An occupational stress index (OSI) has been created based on cognitive ergonomics principles by researchers from Sweden and the United States. Designed as an additive burden model, tasks/jobs are assessed from the perspective of mental resource demand. They are modified, based on worker control level, to generate an OSI score.
The tool can be applied to any work setting to reveal the relative stress ranking of jobs/occupations. Further, the OSI has the sensitivity to determine specific variable variance, such that a high concern risk factor can be easily identified.
The Bottom Line – How This Applies To Ergonomists
The appreciation of psychosocial risk factor contribution to workplace injury/illness has greatly increased over the last 15 years. However, methods to quantify the existence of these concerns have been primitive. The OSI could become a valuable staple in every ergonomist’s toolbox to identify psychosocial contributors to workplace disorders and barriers to return to work.
The tool is a two-dimensional matrix that looks at the workplace as a whole. It can be completed onsite or off site via employee interview. The mental demand categories are composed of levels of information transmission and include:
- High demand
- Extrinsic time pressure
- Aversiveness/noxious exposures
- Avoidance/symbolic aversiveness
Each of these above categories is evaluated on an information transmission level continuum for:
- Central decision making
- Output/task performance
- General issues
Each element is given a score from 0 to 2 (i.e. the mental demand category of High Demand is evaluated by information transmission level of Input: high frequency of incoming signals). The total of all element values produces the OSI score.
Specific OSI Findings
Physicians were found to have a mean total OSI score twice as high as building trades workers, subway guards, or a population-based sample of working women.

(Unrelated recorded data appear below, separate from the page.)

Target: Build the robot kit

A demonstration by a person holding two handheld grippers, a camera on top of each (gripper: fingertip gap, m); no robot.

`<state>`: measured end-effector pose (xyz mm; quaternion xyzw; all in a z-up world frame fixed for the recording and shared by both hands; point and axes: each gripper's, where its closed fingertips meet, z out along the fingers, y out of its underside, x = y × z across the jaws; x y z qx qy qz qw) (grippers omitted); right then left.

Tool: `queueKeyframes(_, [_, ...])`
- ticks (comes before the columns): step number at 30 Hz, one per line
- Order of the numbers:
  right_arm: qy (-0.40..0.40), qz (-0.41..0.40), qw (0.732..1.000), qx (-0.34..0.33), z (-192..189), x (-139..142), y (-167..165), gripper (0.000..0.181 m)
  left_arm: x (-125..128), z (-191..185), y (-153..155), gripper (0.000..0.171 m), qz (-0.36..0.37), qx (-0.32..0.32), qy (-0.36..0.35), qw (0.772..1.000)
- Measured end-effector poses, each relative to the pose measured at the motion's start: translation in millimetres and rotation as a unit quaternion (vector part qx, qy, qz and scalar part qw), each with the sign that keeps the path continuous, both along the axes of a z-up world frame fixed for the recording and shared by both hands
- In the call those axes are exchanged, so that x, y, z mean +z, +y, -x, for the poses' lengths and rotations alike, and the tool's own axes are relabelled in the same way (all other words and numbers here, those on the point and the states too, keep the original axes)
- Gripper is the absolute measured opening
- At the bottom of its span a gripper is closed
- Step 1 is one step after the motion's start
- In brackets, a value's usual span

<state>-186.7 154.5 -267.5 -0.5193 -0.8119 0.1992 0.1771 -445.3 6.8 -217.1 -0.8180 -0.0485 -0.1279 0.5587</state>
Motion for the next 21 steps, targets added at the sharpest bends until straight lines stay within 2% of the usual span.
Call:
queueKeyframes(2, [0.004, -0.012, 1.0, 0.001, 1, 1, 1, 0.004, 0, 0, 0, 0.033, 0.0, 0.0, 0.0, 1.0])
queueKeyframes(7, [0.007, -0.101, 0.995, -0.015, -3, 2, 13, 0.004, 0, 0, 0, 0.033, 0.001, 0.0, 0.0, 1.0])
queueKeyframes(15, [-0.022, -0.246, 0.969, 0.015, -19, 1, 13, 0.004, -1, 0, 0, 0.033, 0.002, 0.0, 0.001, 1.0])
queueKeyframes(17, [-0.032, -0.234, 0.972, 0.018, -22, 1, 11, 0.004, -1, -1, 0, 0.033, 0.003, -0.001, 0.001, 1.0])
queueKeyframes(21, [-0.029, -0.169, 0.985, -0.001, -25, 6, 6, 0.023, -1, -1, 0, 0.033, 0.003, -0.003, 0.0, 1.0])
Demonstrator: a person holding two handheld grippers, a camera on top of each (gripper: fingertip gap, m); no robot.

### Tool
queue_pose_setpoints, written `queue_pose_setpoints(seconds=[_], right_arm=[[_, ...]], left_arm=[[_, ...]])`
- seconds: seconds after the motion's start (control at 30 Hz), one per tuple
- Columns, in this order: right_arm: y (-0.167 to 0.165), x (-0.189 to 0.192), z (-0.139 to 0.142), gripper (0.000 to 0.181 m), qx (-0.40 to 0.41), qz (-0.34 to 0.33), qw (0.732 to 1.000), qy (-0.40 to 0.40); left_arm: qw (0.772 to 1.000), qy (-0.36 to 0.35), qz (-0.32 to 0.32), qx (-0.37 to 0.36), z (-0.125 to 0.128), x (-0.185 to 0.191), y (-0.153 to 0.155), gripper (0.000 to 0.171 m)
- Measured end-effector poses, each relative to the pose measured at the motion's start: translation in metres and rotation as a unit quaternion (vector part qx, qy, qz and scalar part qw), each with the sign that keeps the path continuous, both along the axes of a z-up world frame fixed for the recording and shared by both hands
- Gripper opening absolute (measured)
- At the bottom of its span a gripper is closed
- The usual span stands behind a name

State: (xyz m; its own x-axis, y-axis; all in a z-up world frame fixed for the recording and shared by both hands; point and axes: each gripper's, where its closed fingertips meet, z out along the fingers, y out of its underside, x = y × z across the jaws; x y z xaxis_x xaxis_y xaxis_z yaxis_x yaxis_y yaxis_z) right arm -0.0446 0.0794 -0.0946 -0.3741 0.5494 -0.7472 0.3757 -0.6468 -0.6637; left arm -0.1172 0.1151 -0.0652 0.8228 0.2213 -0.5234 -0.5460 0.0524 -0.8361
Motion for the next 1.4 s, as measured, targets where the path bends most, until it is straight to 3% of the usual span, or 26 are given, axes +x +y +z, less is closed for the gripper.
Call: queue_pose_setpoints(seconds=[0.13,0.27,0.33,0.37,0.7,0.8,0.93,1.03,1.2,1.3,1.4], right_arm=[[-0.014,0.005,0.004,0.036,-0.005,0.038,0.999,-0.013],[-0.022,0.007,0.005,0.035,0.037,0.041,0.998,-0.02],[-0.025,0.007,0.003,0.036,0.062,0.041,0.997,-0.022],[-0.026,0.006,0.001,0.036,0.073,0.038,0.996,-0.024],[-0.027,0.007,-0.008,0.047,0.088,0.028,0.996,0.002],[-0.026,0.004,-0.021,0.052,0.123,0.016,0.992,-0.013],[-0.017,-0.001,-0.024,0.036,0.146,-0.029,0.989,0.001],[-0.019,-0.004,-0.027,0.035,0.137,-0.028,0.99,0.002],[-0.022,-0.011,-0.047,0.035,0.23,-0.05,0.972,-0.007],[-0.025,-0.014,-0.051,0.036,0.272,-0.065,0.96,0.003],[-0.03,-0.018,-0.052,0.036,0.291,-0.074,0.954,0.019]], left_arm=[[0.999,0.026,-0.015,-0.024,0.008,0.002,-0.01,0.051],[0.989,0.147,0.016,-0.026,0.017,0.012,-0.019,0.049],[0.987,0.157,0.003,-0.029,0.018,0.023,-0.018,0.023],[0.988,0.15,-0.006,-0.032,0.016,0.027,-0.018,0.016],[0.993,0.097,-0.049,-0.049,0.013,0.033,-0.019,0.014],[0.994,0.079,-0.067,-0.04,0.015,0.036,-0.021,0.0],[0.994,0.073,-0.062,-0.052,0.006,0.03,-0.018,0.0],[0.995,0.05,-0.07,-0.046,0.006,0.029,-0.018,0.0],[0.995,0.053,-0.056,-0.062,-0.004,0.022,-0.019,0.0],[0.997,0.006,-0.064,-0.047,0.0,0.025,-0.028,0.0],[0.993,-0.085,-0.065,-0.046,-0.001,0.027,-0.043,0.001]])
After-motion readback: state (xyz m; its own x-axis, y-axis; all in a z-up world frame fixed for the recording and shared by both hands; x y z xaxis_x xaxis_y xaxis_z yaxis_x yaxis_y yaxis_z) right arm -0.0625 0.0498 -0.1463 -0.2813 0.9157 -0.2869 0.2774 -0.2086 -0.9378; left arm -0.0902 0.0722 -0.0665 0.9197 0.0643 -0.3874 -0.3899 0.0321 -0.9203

When applied to physicians with cardiovascular disease (CVD), the OSI revealed an association with long work hours, speed-up, and threat of job loss.
OSI scores of professional drivers were much higher than scores of workers with a similar socioeconomic status. Within professional drivers, OSI scores revealed that key modifiable factors among those with hypertension and ischemic heart disease were pressure to stay on schedule and long work hours.
Comments and Study Limitations
The authors created the OSI thinking of workers with cancer, CVD, and neuropsychiatric disorders. However, a review of the model’s content reveals potential for broader injury/illness application. Validity testing needs to be performed. Trials should involve workers burdened by specific disorders and OSI factors with disorder status documented upon amelioration of the OSI factor(s).
Article Title: The occupational stress index – an approach derived from cognitive ergonomics applicable to clinical practice
Publication: Scandinavian Journal of Work, Environment & Health Suppl, 6, 169-176, 2008
Authors: K Belkic and C Savic
This article originally appeared in The Ergonomics Report™ on 2008-11-05.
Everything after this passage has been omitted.